Exercise instructions =>
Which lines below contain the word "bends"? Copy each one.

Data for review =>
- Opening Delimiter -

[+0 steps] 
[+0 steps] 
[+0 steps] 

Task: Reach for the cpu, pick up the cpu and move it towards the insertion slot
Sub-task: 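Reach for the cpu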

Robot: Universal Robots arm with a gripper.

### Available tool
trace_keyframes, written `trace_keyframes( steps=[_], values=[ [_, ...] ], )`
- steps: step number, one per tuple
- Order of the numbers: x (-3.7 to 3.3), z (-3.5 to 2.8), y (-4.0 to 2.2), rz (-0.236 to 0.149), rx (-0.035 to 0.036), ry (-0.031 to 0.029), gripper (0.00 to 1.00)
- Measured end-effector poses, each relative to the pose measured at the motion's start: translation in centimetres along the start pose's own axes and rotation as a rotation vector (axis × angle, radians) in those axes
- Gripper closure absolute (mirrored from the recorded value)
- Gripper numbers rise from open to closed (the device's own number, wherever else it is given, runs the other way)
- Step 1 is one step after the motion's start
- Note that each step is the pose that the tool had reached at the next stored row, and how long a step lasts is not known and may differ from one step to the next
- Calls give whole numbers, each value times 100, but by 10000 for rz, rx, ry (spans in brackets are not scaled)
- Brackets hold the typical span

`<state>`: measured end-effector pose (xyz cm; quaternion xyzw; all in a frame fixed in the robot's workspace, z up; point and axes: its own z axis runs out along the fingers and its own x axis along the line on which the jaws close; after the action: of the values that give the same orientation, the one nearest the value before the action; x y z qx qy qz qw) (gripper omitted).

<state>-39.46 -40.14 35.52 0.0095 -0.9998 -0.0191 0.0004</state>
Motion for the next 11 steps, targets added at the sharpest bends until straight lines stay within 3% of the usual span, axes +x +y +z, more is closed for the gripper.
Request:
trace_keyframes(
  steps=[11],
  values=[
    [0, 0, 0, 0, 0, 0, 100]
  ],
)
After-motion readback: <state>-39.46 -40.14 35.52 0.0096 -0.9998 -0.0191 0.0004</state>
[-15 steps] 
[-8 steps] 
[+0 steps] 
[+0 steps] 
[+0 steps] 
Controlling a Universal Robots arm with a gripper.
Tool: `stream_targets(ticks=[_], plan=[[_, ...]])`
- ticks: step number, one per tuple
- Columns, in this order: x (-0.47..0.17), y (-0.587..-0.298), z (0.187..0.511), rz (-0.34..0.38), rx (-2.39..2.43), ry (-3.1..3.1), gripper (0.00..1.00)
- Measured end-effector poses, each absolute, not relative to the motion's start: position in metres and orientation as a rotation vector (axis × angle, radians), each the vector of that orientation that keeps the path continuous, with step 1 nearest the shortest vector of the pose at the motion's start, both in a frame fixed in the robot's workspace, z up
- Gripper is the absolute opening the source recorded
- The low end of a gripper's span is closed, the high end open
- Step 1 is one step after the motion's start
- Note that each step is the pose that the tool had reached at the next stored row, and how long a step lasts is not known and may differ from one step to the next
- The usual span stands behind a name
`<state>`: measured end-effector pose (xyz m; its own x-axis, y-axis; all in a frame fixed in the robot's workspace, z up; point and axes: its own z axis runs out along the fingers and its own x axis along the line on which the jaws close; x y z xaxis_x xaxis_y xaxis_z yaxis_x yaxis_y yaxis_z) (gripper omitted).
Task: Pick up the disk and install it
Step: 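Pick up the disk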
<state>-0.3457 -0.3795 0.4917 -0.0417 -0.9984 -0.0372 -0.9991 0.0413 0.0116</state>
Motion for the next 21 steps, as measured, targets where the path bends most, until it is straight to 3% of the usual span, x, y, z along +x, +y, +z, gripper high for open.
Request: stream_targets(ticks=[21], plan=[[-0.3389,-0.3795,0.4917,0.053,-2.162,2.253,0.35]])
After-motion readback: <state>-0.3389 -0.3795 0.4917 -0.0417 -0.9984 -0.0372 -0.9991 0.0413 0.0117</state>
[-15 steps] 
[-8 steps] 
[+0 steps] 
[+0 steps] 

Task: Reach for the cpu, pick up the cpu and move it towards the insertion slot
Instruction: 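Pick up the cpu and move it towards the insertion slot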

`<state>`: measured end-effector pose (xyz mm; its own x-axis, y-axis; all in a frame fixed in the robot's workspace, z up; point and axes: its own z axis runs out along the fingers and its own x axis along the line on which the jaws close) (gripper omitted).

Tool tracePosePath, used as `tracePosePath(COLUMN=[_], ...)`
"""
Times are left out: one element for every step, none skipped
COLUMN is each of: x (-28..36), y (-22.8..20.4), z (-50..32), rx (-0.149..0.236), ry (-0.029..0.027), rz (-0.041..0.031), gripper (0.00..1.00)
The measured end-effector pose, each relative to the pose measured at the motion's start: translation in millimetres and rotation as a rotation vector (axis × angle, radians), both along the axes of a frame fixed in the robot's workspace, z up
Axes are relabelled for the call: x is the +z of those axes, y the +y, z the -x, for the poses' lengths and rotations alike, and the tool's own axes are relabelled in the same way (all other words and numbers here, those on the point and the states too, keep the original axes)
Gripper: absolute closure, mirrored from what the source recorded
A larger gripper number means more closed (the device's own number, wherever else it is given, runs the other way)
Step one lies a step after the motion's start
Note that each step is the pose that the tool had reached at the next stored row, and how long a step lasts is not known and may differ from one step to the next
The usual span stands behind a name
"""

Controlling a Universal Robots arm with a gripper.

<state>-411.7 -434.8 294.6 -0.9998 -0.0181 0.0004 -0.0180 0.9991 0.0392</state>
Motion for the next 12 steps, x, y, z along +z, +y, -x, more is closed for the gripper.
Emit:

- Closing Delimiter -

Answer box =>
Motion for the next 11 steps, targets added at the sharpest bends until straight lines stay within 3% of the usual span, axes +x +y +z, more is closed for the gripper.
Motion for the next 21 steps, as measured, targets where the path bends most, until it is straight to 3% of the usual span, x, y, z along +x, +y, +z, gripper high for open.

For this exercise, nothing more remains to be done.